I completely endorse the point by the hon. Member for Lanark and Hamilton East (Angela Crawley) that this is not a women’s issue. Natasha, whom I will come to in a moment, had four children—two of each. It is very much a boys’ issue for them, as it is across the board. [Interruption.] We may have heard the B-word only once during the debate, but I could have sworn I just heard something from outside. I must be imagining things.

It has been a privilege to be part of this debate. It is only right that I start by expressing my sincerest condolences to the family and friends of Natasha Sale, who tragically passed away in December. I know I speak on behalf of all Members present when I say that our thoughts are with her family and friends. Anybody who has lost a loved one to cancer knows the pain and anguish that the family are experiencing due to Natasha’s loss. As somebody who has fought and lost more than I have won, I am one of those people. In some of the coverage of Natasha’s death, I saw a quote from Amanda Scott, her best friend, who said:

“God only takes the best”.

I thought that was a lovely quote. We have heard that many times before, but I was interested in how that was reported.

As the Minister responsible for public health and cancer, cancer prevention and early diagnosis are vital priorities for me. I am delighted to see Natasha’s army here today. I saw the pictures on the bus on social media this morning, with some interesting hand signals—I must ask them about that. It is very good to see them all here. I hope they know, as Members know, that I will continue wholeheartedly to support the efforts of the NHS and Public Health England, which I hold to account, and of all our excellent cancer charities, which work as part of team cancer to prevent cancer and reduce the number of families who have to go through what Natasha’s family is going through.

There have been so many interesting speeches. Luckily, for once I have time to touch on a number of them, if not all of them. I was very interested in the point made by the hon. Member for Darlington (Jenny Chapman) about the data showing that take-up is better in the north-east than almost anywhere else. I was interested in what she had to say about the reasons behind that. The NHS as a system too infrequently talks to Members of Parliament, who know their areas better than most. I will ask Sir Mike Richards to contact her, perhaps along with the hon. Member for City of Chester, who is obviously still waiting for an introduction. I am very happy to facilitate that. Her other point was about access, which many Members mentioned. I will ensure that her very good point about disabled women is fed into Sir Mike Richards’s review, and I encourage her to raise that with him when she sees him.

[Ian Austin in the Chair]

I will come to the hon. Member for Warrington North (Helen Jones), who introduced the debate on behalf of the Petitions Committee, because many of the points she raised will come up in my speech. I was pleased that my hon. Friend the Member for Henley talked about the “Be Clear on Cancer” campaign and the new Public Health England campaign that will be rolled out next month. He mentioned the role of GPs in those campaigns. “Be Clear on Cancer” is a public-facing campaign, but elements of it relate to GP education, which I will come to. He often makes very good points in our debates, and I thank him for raising that topic. The hon. Member for Rotherham (Sarah Champion) also mentioned GP understanding, which I will touch on.
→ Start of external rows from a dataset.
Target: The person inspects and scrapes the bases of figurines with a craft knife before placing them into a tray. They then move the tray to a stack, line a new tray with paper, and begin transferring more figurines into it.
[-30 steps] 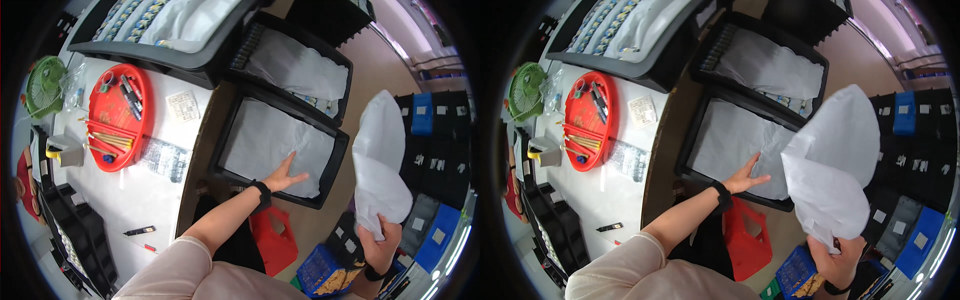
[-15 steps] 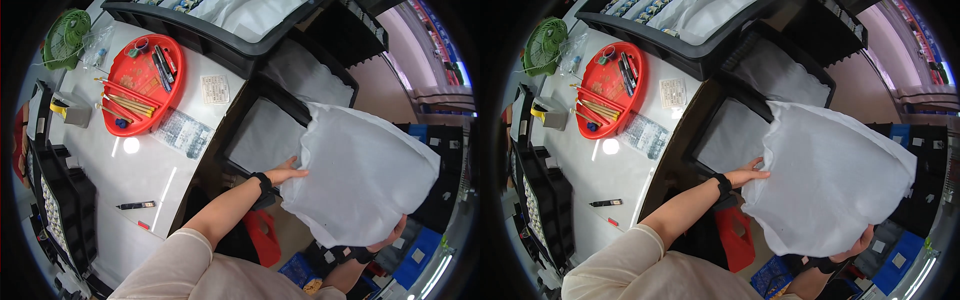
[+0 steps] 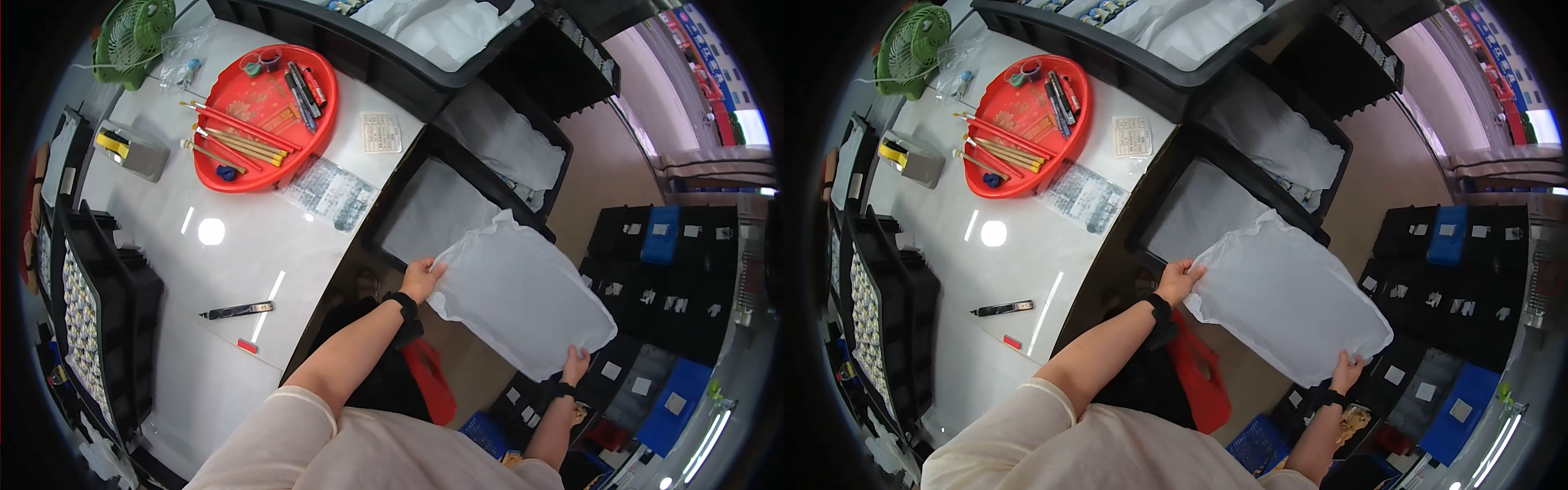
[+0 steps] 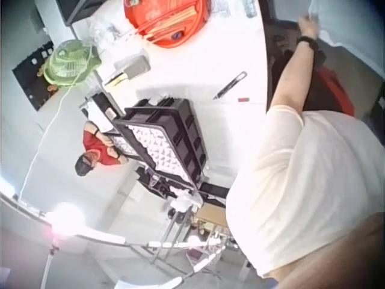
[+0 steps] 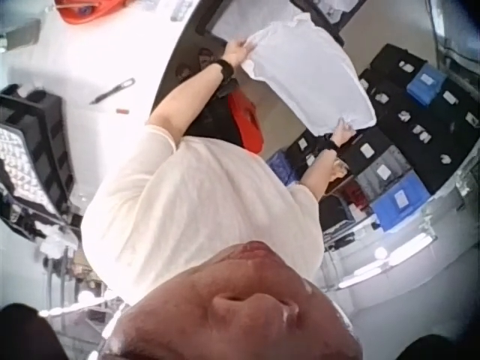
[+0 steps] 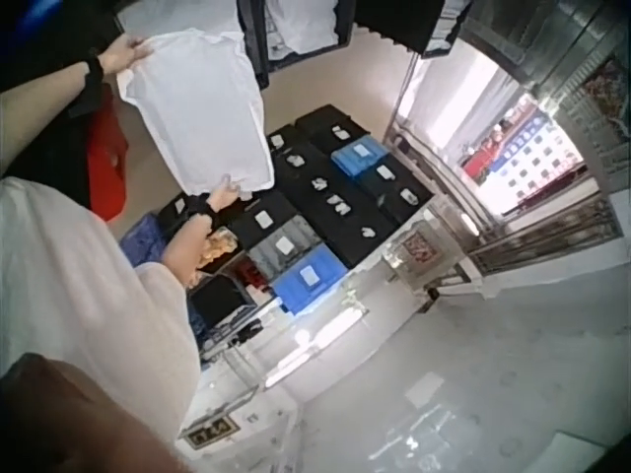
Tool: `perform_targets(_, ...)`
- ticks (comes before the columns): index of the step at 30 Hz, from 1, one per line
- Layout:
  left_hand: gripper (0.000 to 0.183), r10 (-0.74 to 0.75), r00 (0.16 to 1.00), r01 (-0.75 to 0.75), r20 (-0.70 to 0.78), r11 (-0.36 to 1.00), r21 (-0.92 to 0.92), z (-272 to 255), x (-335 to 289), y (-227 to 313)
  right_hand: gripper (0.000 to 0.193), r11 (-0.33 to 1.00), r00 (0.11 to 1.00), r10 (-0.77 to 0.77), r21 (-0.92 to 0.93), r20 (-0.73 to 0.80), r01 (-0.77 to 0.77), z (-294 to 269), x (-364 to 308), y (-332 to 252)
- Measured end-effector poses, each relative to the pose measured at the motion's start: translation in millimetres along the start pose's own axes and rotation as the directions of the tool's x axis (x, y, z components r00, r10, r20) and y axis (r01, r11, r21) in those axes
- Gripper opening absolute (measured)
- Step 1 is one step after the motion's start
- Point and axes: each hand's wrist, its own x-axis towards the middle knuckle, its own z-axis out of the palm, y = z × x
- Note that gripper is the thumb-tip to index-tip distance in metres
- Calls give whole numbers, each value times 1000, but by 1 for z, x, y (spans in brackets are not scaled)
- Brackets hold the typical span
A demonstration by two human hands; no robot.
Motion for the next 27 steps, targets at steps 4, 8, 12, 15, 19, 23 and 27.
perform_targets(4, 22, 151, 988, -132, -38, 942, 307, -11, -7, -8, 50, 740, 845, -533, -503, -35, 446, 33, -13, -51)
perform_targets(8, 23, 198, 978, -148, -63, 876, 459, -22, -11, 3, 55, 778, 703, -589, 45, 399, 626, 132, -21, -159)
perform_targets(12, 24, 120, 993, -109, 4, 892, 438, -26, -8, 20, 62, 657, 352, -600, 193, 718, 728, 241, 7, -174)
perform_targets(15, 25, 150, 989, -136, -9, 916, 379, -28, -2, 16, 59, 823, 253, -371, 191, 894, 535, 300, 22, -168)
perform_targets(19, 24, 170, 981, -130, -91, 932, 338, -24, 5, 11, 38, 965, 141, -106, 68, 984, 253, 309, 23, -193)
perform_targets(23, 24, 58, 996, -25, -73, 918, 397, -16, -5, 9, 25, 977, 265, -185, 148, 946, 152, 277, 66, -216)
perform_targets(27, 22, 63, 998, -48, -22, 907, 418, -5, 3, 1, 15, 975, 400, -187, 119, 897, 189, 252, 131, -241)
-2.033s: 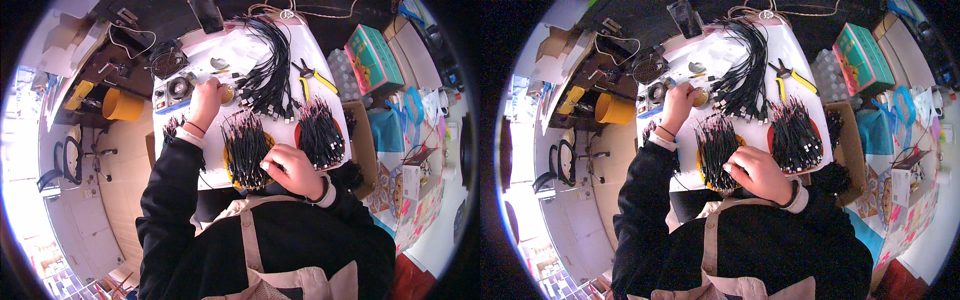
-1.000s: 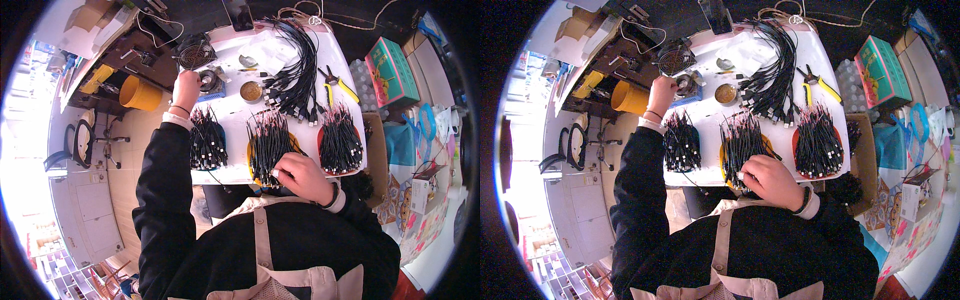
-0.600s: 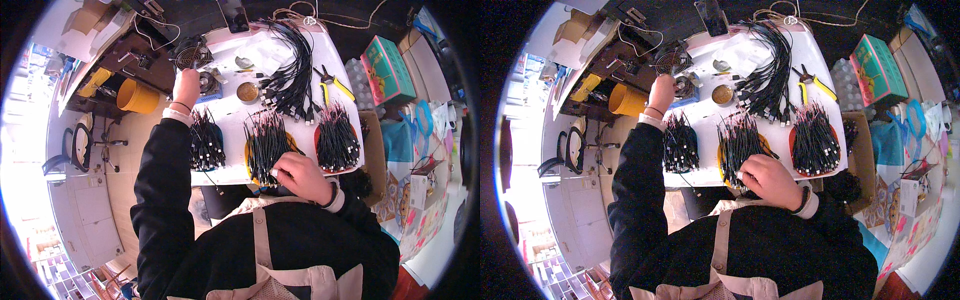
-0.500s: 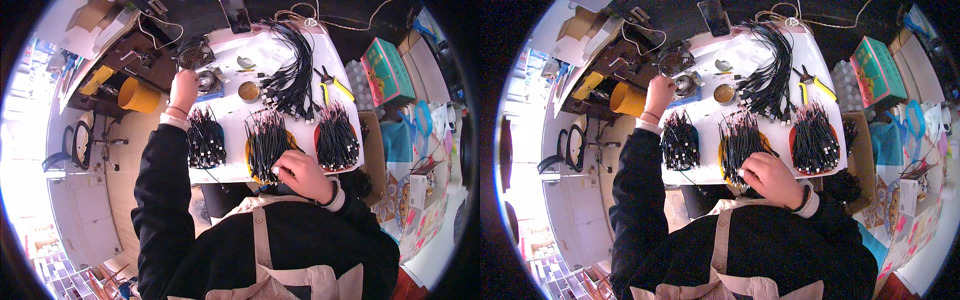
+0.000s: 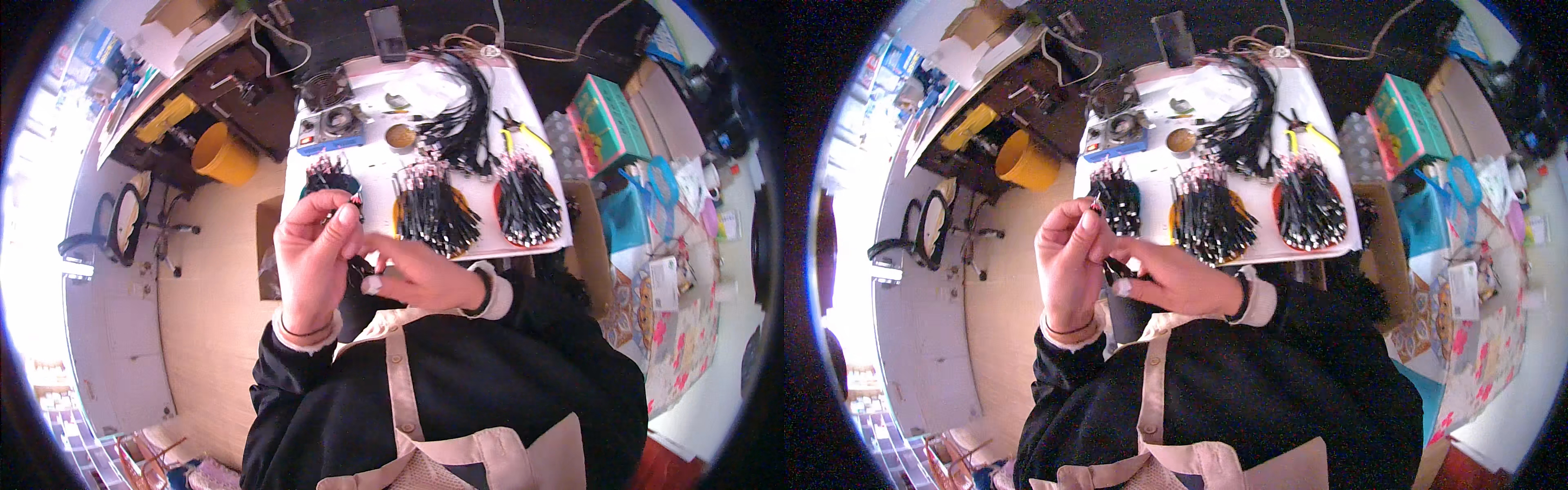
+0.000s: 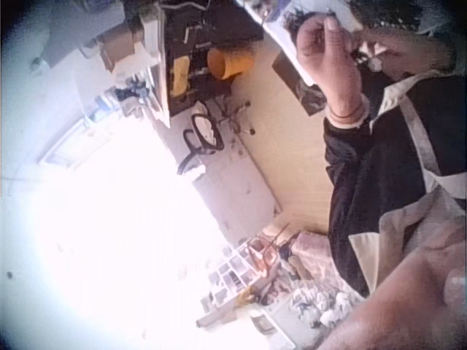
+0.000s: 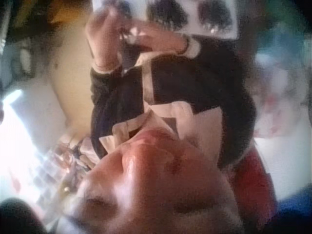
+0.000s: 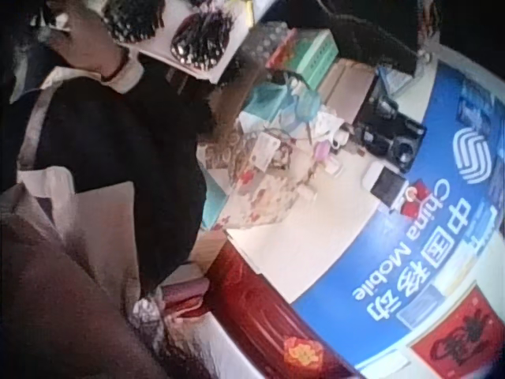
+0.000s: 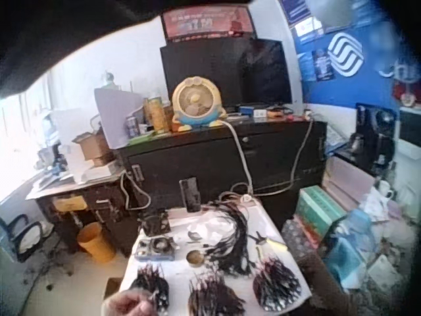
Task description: The person sits at a workbench and repeatedly picks up black wires and small white connectors, then joins them by hand. The person places the finished units into a blue tray on the table. The person occasionally reaches for a small container on the table.
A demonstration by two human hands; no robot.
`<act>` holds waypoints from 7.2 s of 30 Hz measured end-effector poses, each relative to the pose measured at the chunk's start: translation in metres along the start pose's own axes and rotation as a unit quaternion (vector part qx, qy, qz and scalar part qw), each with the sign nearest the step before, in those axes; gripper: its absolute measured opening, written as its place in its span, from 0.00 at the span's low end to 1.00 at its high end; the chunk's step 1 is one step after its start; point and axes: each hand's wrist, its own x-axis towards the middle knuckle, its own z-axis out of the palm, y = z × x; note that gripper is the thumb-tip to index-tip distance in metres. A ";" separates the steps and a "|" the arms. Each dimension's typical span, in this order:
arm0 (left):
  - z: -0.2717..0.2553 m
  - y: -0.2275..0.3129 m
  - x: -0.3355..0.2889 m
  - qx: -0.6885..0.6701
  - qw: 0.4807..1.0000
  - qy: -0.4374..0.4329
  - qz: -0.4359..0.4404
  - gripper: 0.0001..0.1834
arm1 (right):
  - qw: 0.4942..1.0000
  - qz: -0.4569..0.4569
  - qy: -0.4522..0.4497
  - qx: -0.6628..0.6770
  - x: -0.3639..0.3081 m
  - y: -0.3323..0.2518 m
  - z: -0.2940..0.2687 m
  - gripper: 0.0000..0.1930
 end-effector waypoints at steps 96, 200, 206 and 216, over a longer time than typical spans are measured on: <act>-0.022 -0.080 -0.013 -0.052 0.988 0.010 -0.146 0.09 | 0.934 0.250 0.257 -0.004 -0.049 0.021 -0.054 0.07; -0.007 -0.110 -0.073 -0.050 0.990 -0.044 -0.121 0.08 | 0.881 0.254 0.346 -0.200 -0.102 -0.010 -0.143 0.05; 0.013 -0.108 -0.067 -0.175 0.982 -0.009 -0.074 0.08 | 0.932 0.054 0.355 -0.052 -0.086 -0.012 -0.012 0.07; 0.010 -0.099 -0.073 -0.177 0.983 0.013 -0.053 0.09 | 0.940 0.037 0.327 -0.087 -0.073 -0.006 0.031 0.06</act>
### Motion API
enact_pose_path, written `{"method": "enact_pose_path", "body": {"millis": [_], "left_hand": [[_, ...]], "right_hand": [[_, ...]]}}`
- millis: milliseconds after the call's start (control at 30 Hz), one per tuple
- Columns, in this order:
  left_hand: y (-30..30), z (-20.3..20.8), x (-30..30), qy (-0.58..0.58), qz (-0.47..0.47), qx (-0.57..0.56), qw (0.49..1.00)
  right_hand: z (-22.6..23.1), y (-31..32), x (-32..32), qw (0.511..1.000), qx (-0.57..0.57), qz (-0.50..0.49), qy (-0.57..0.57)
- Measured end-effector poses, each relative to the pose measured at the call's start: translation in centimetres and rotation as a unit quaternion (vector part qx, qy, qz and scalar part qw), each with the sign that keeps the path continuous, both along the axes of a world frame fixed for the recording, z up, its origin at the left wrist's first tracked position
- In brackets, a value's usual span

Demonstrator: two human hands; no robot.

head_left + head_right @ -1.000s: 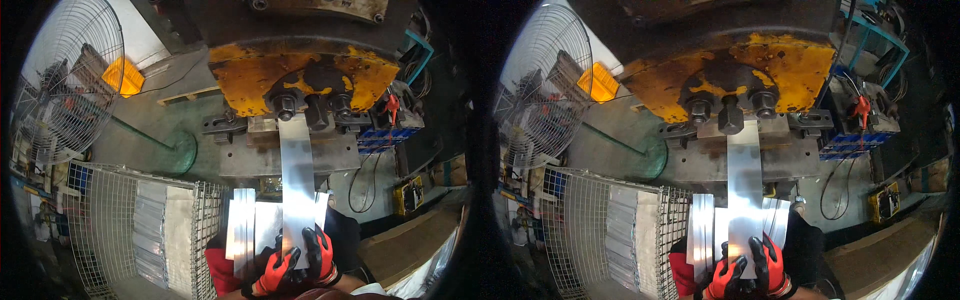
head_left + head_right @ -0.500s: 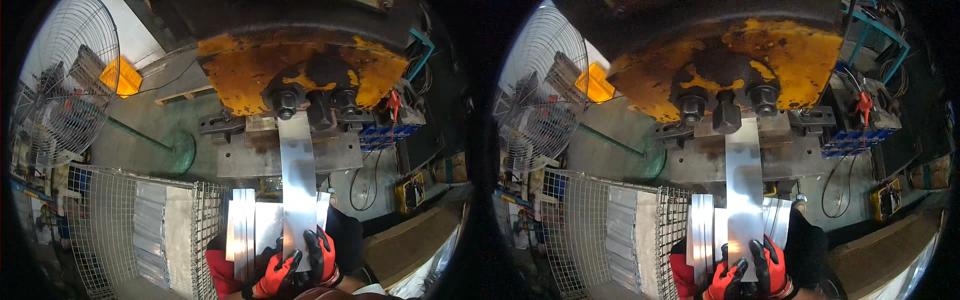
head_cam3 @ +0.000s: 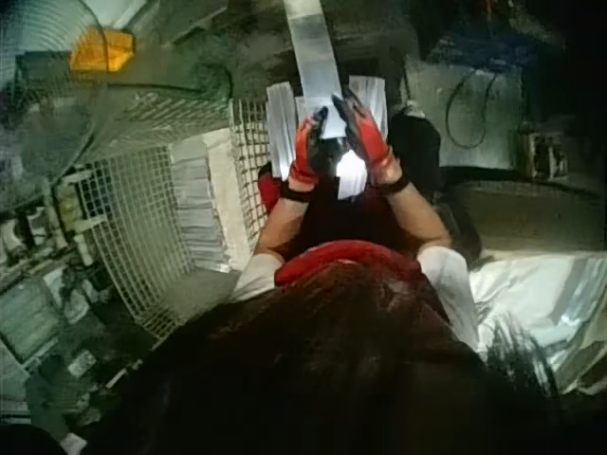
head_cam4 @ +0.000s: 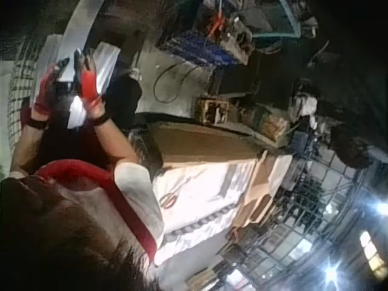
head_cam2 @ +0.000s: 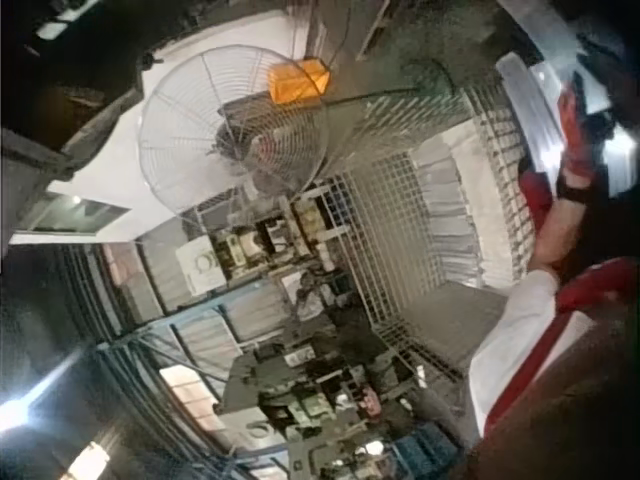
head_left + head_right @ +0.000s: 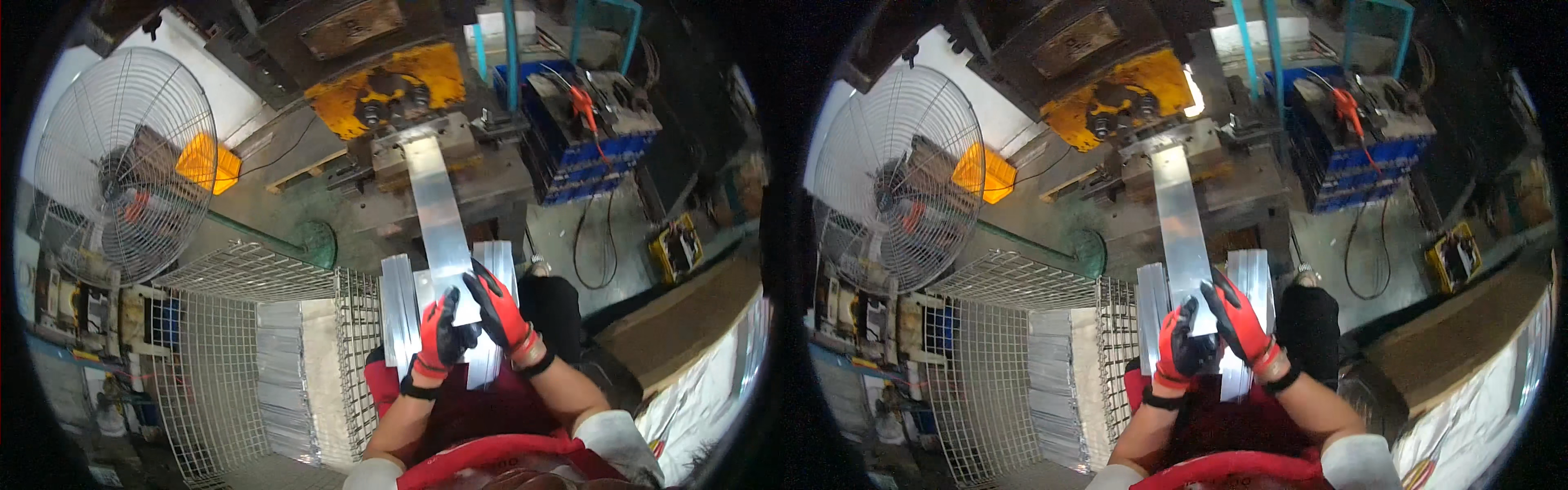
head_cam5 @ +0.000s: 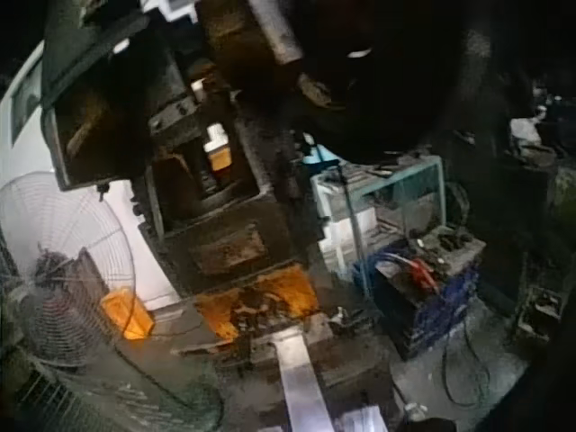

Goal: Using a press machine to form or bend aluminum metal strips.

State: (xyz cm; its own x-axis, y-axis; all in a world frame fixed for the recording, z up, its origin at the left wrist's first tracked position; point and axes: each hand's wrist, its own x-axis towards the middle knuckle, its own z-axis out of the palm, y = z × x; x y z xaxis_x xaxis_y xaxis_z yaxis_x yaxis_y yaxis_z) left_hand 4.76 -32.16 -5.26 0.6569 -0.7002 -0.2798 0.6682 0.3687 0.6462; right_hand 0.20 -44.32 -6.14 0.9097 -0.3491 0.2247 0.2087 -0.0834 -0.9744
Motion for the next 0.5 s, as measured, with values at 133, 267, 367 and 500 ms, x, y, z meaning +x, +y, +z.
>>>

The hon. Member for Livingston (Hannah Bardell) made a very personal speech. She said she is awaiting results, and I think I speak for everyone when I say we wish her well. We will be thinking of her, and our fingers are crossed for her. She made a point about the trans community, which I had not heard mentioned in this context. NHS England has published clear guidance for trans men—people who have changed from female to male. Trans men who still have a cervix and have not had a hysterectomy remain entitled to screening. If a trans man is still registered with their GP as a female, they will continue to receive invitations for screening. If they are registered as a male, they remain eligible for screening but will not automatically be invited. The guidance makes clear that trans men need to request screening from their GP. I thank her for raising that point, which is another that I want to feed into Sir Mike’s screening review.

The hon. Member for Kingston upon Hull West and Hessle (Emma Hardy) made a brilliant speech, as always. She should be on the stage. The rather unconventional advice surgery she talked about may not catch on, but I enjoyed hearing about it. We constituency MPs all dread somebody saying, “I’m sure I know you from somewhere.” She talked about education, particularly in schools. Public Health England has a range of materials aimed at providing teenagers and their parents with information about things such as the HPV vaccination programme. She will know that the Department for Education is also working on new relationships and sex education guidance. Its consultation closed in November. That guidance, which will include input from Health Education England, will be published in the first half of this year.

I took the Teenage Cancer Trust and CoppaFeel!—a breast cancer charity with possibly the best name of any cancer charity—to see my right hon. Friend the Minister for School Standards at the end of last year. We were very keen to make the point to them that we must improve awareness in schools of health, bodies and particularly cancers, but in a balanced way that educates children about warning signs without frightening the life out of them. I think we have struck that balance, and I think Members will be pleased when they see that guidance rolled out in the first half of 2019.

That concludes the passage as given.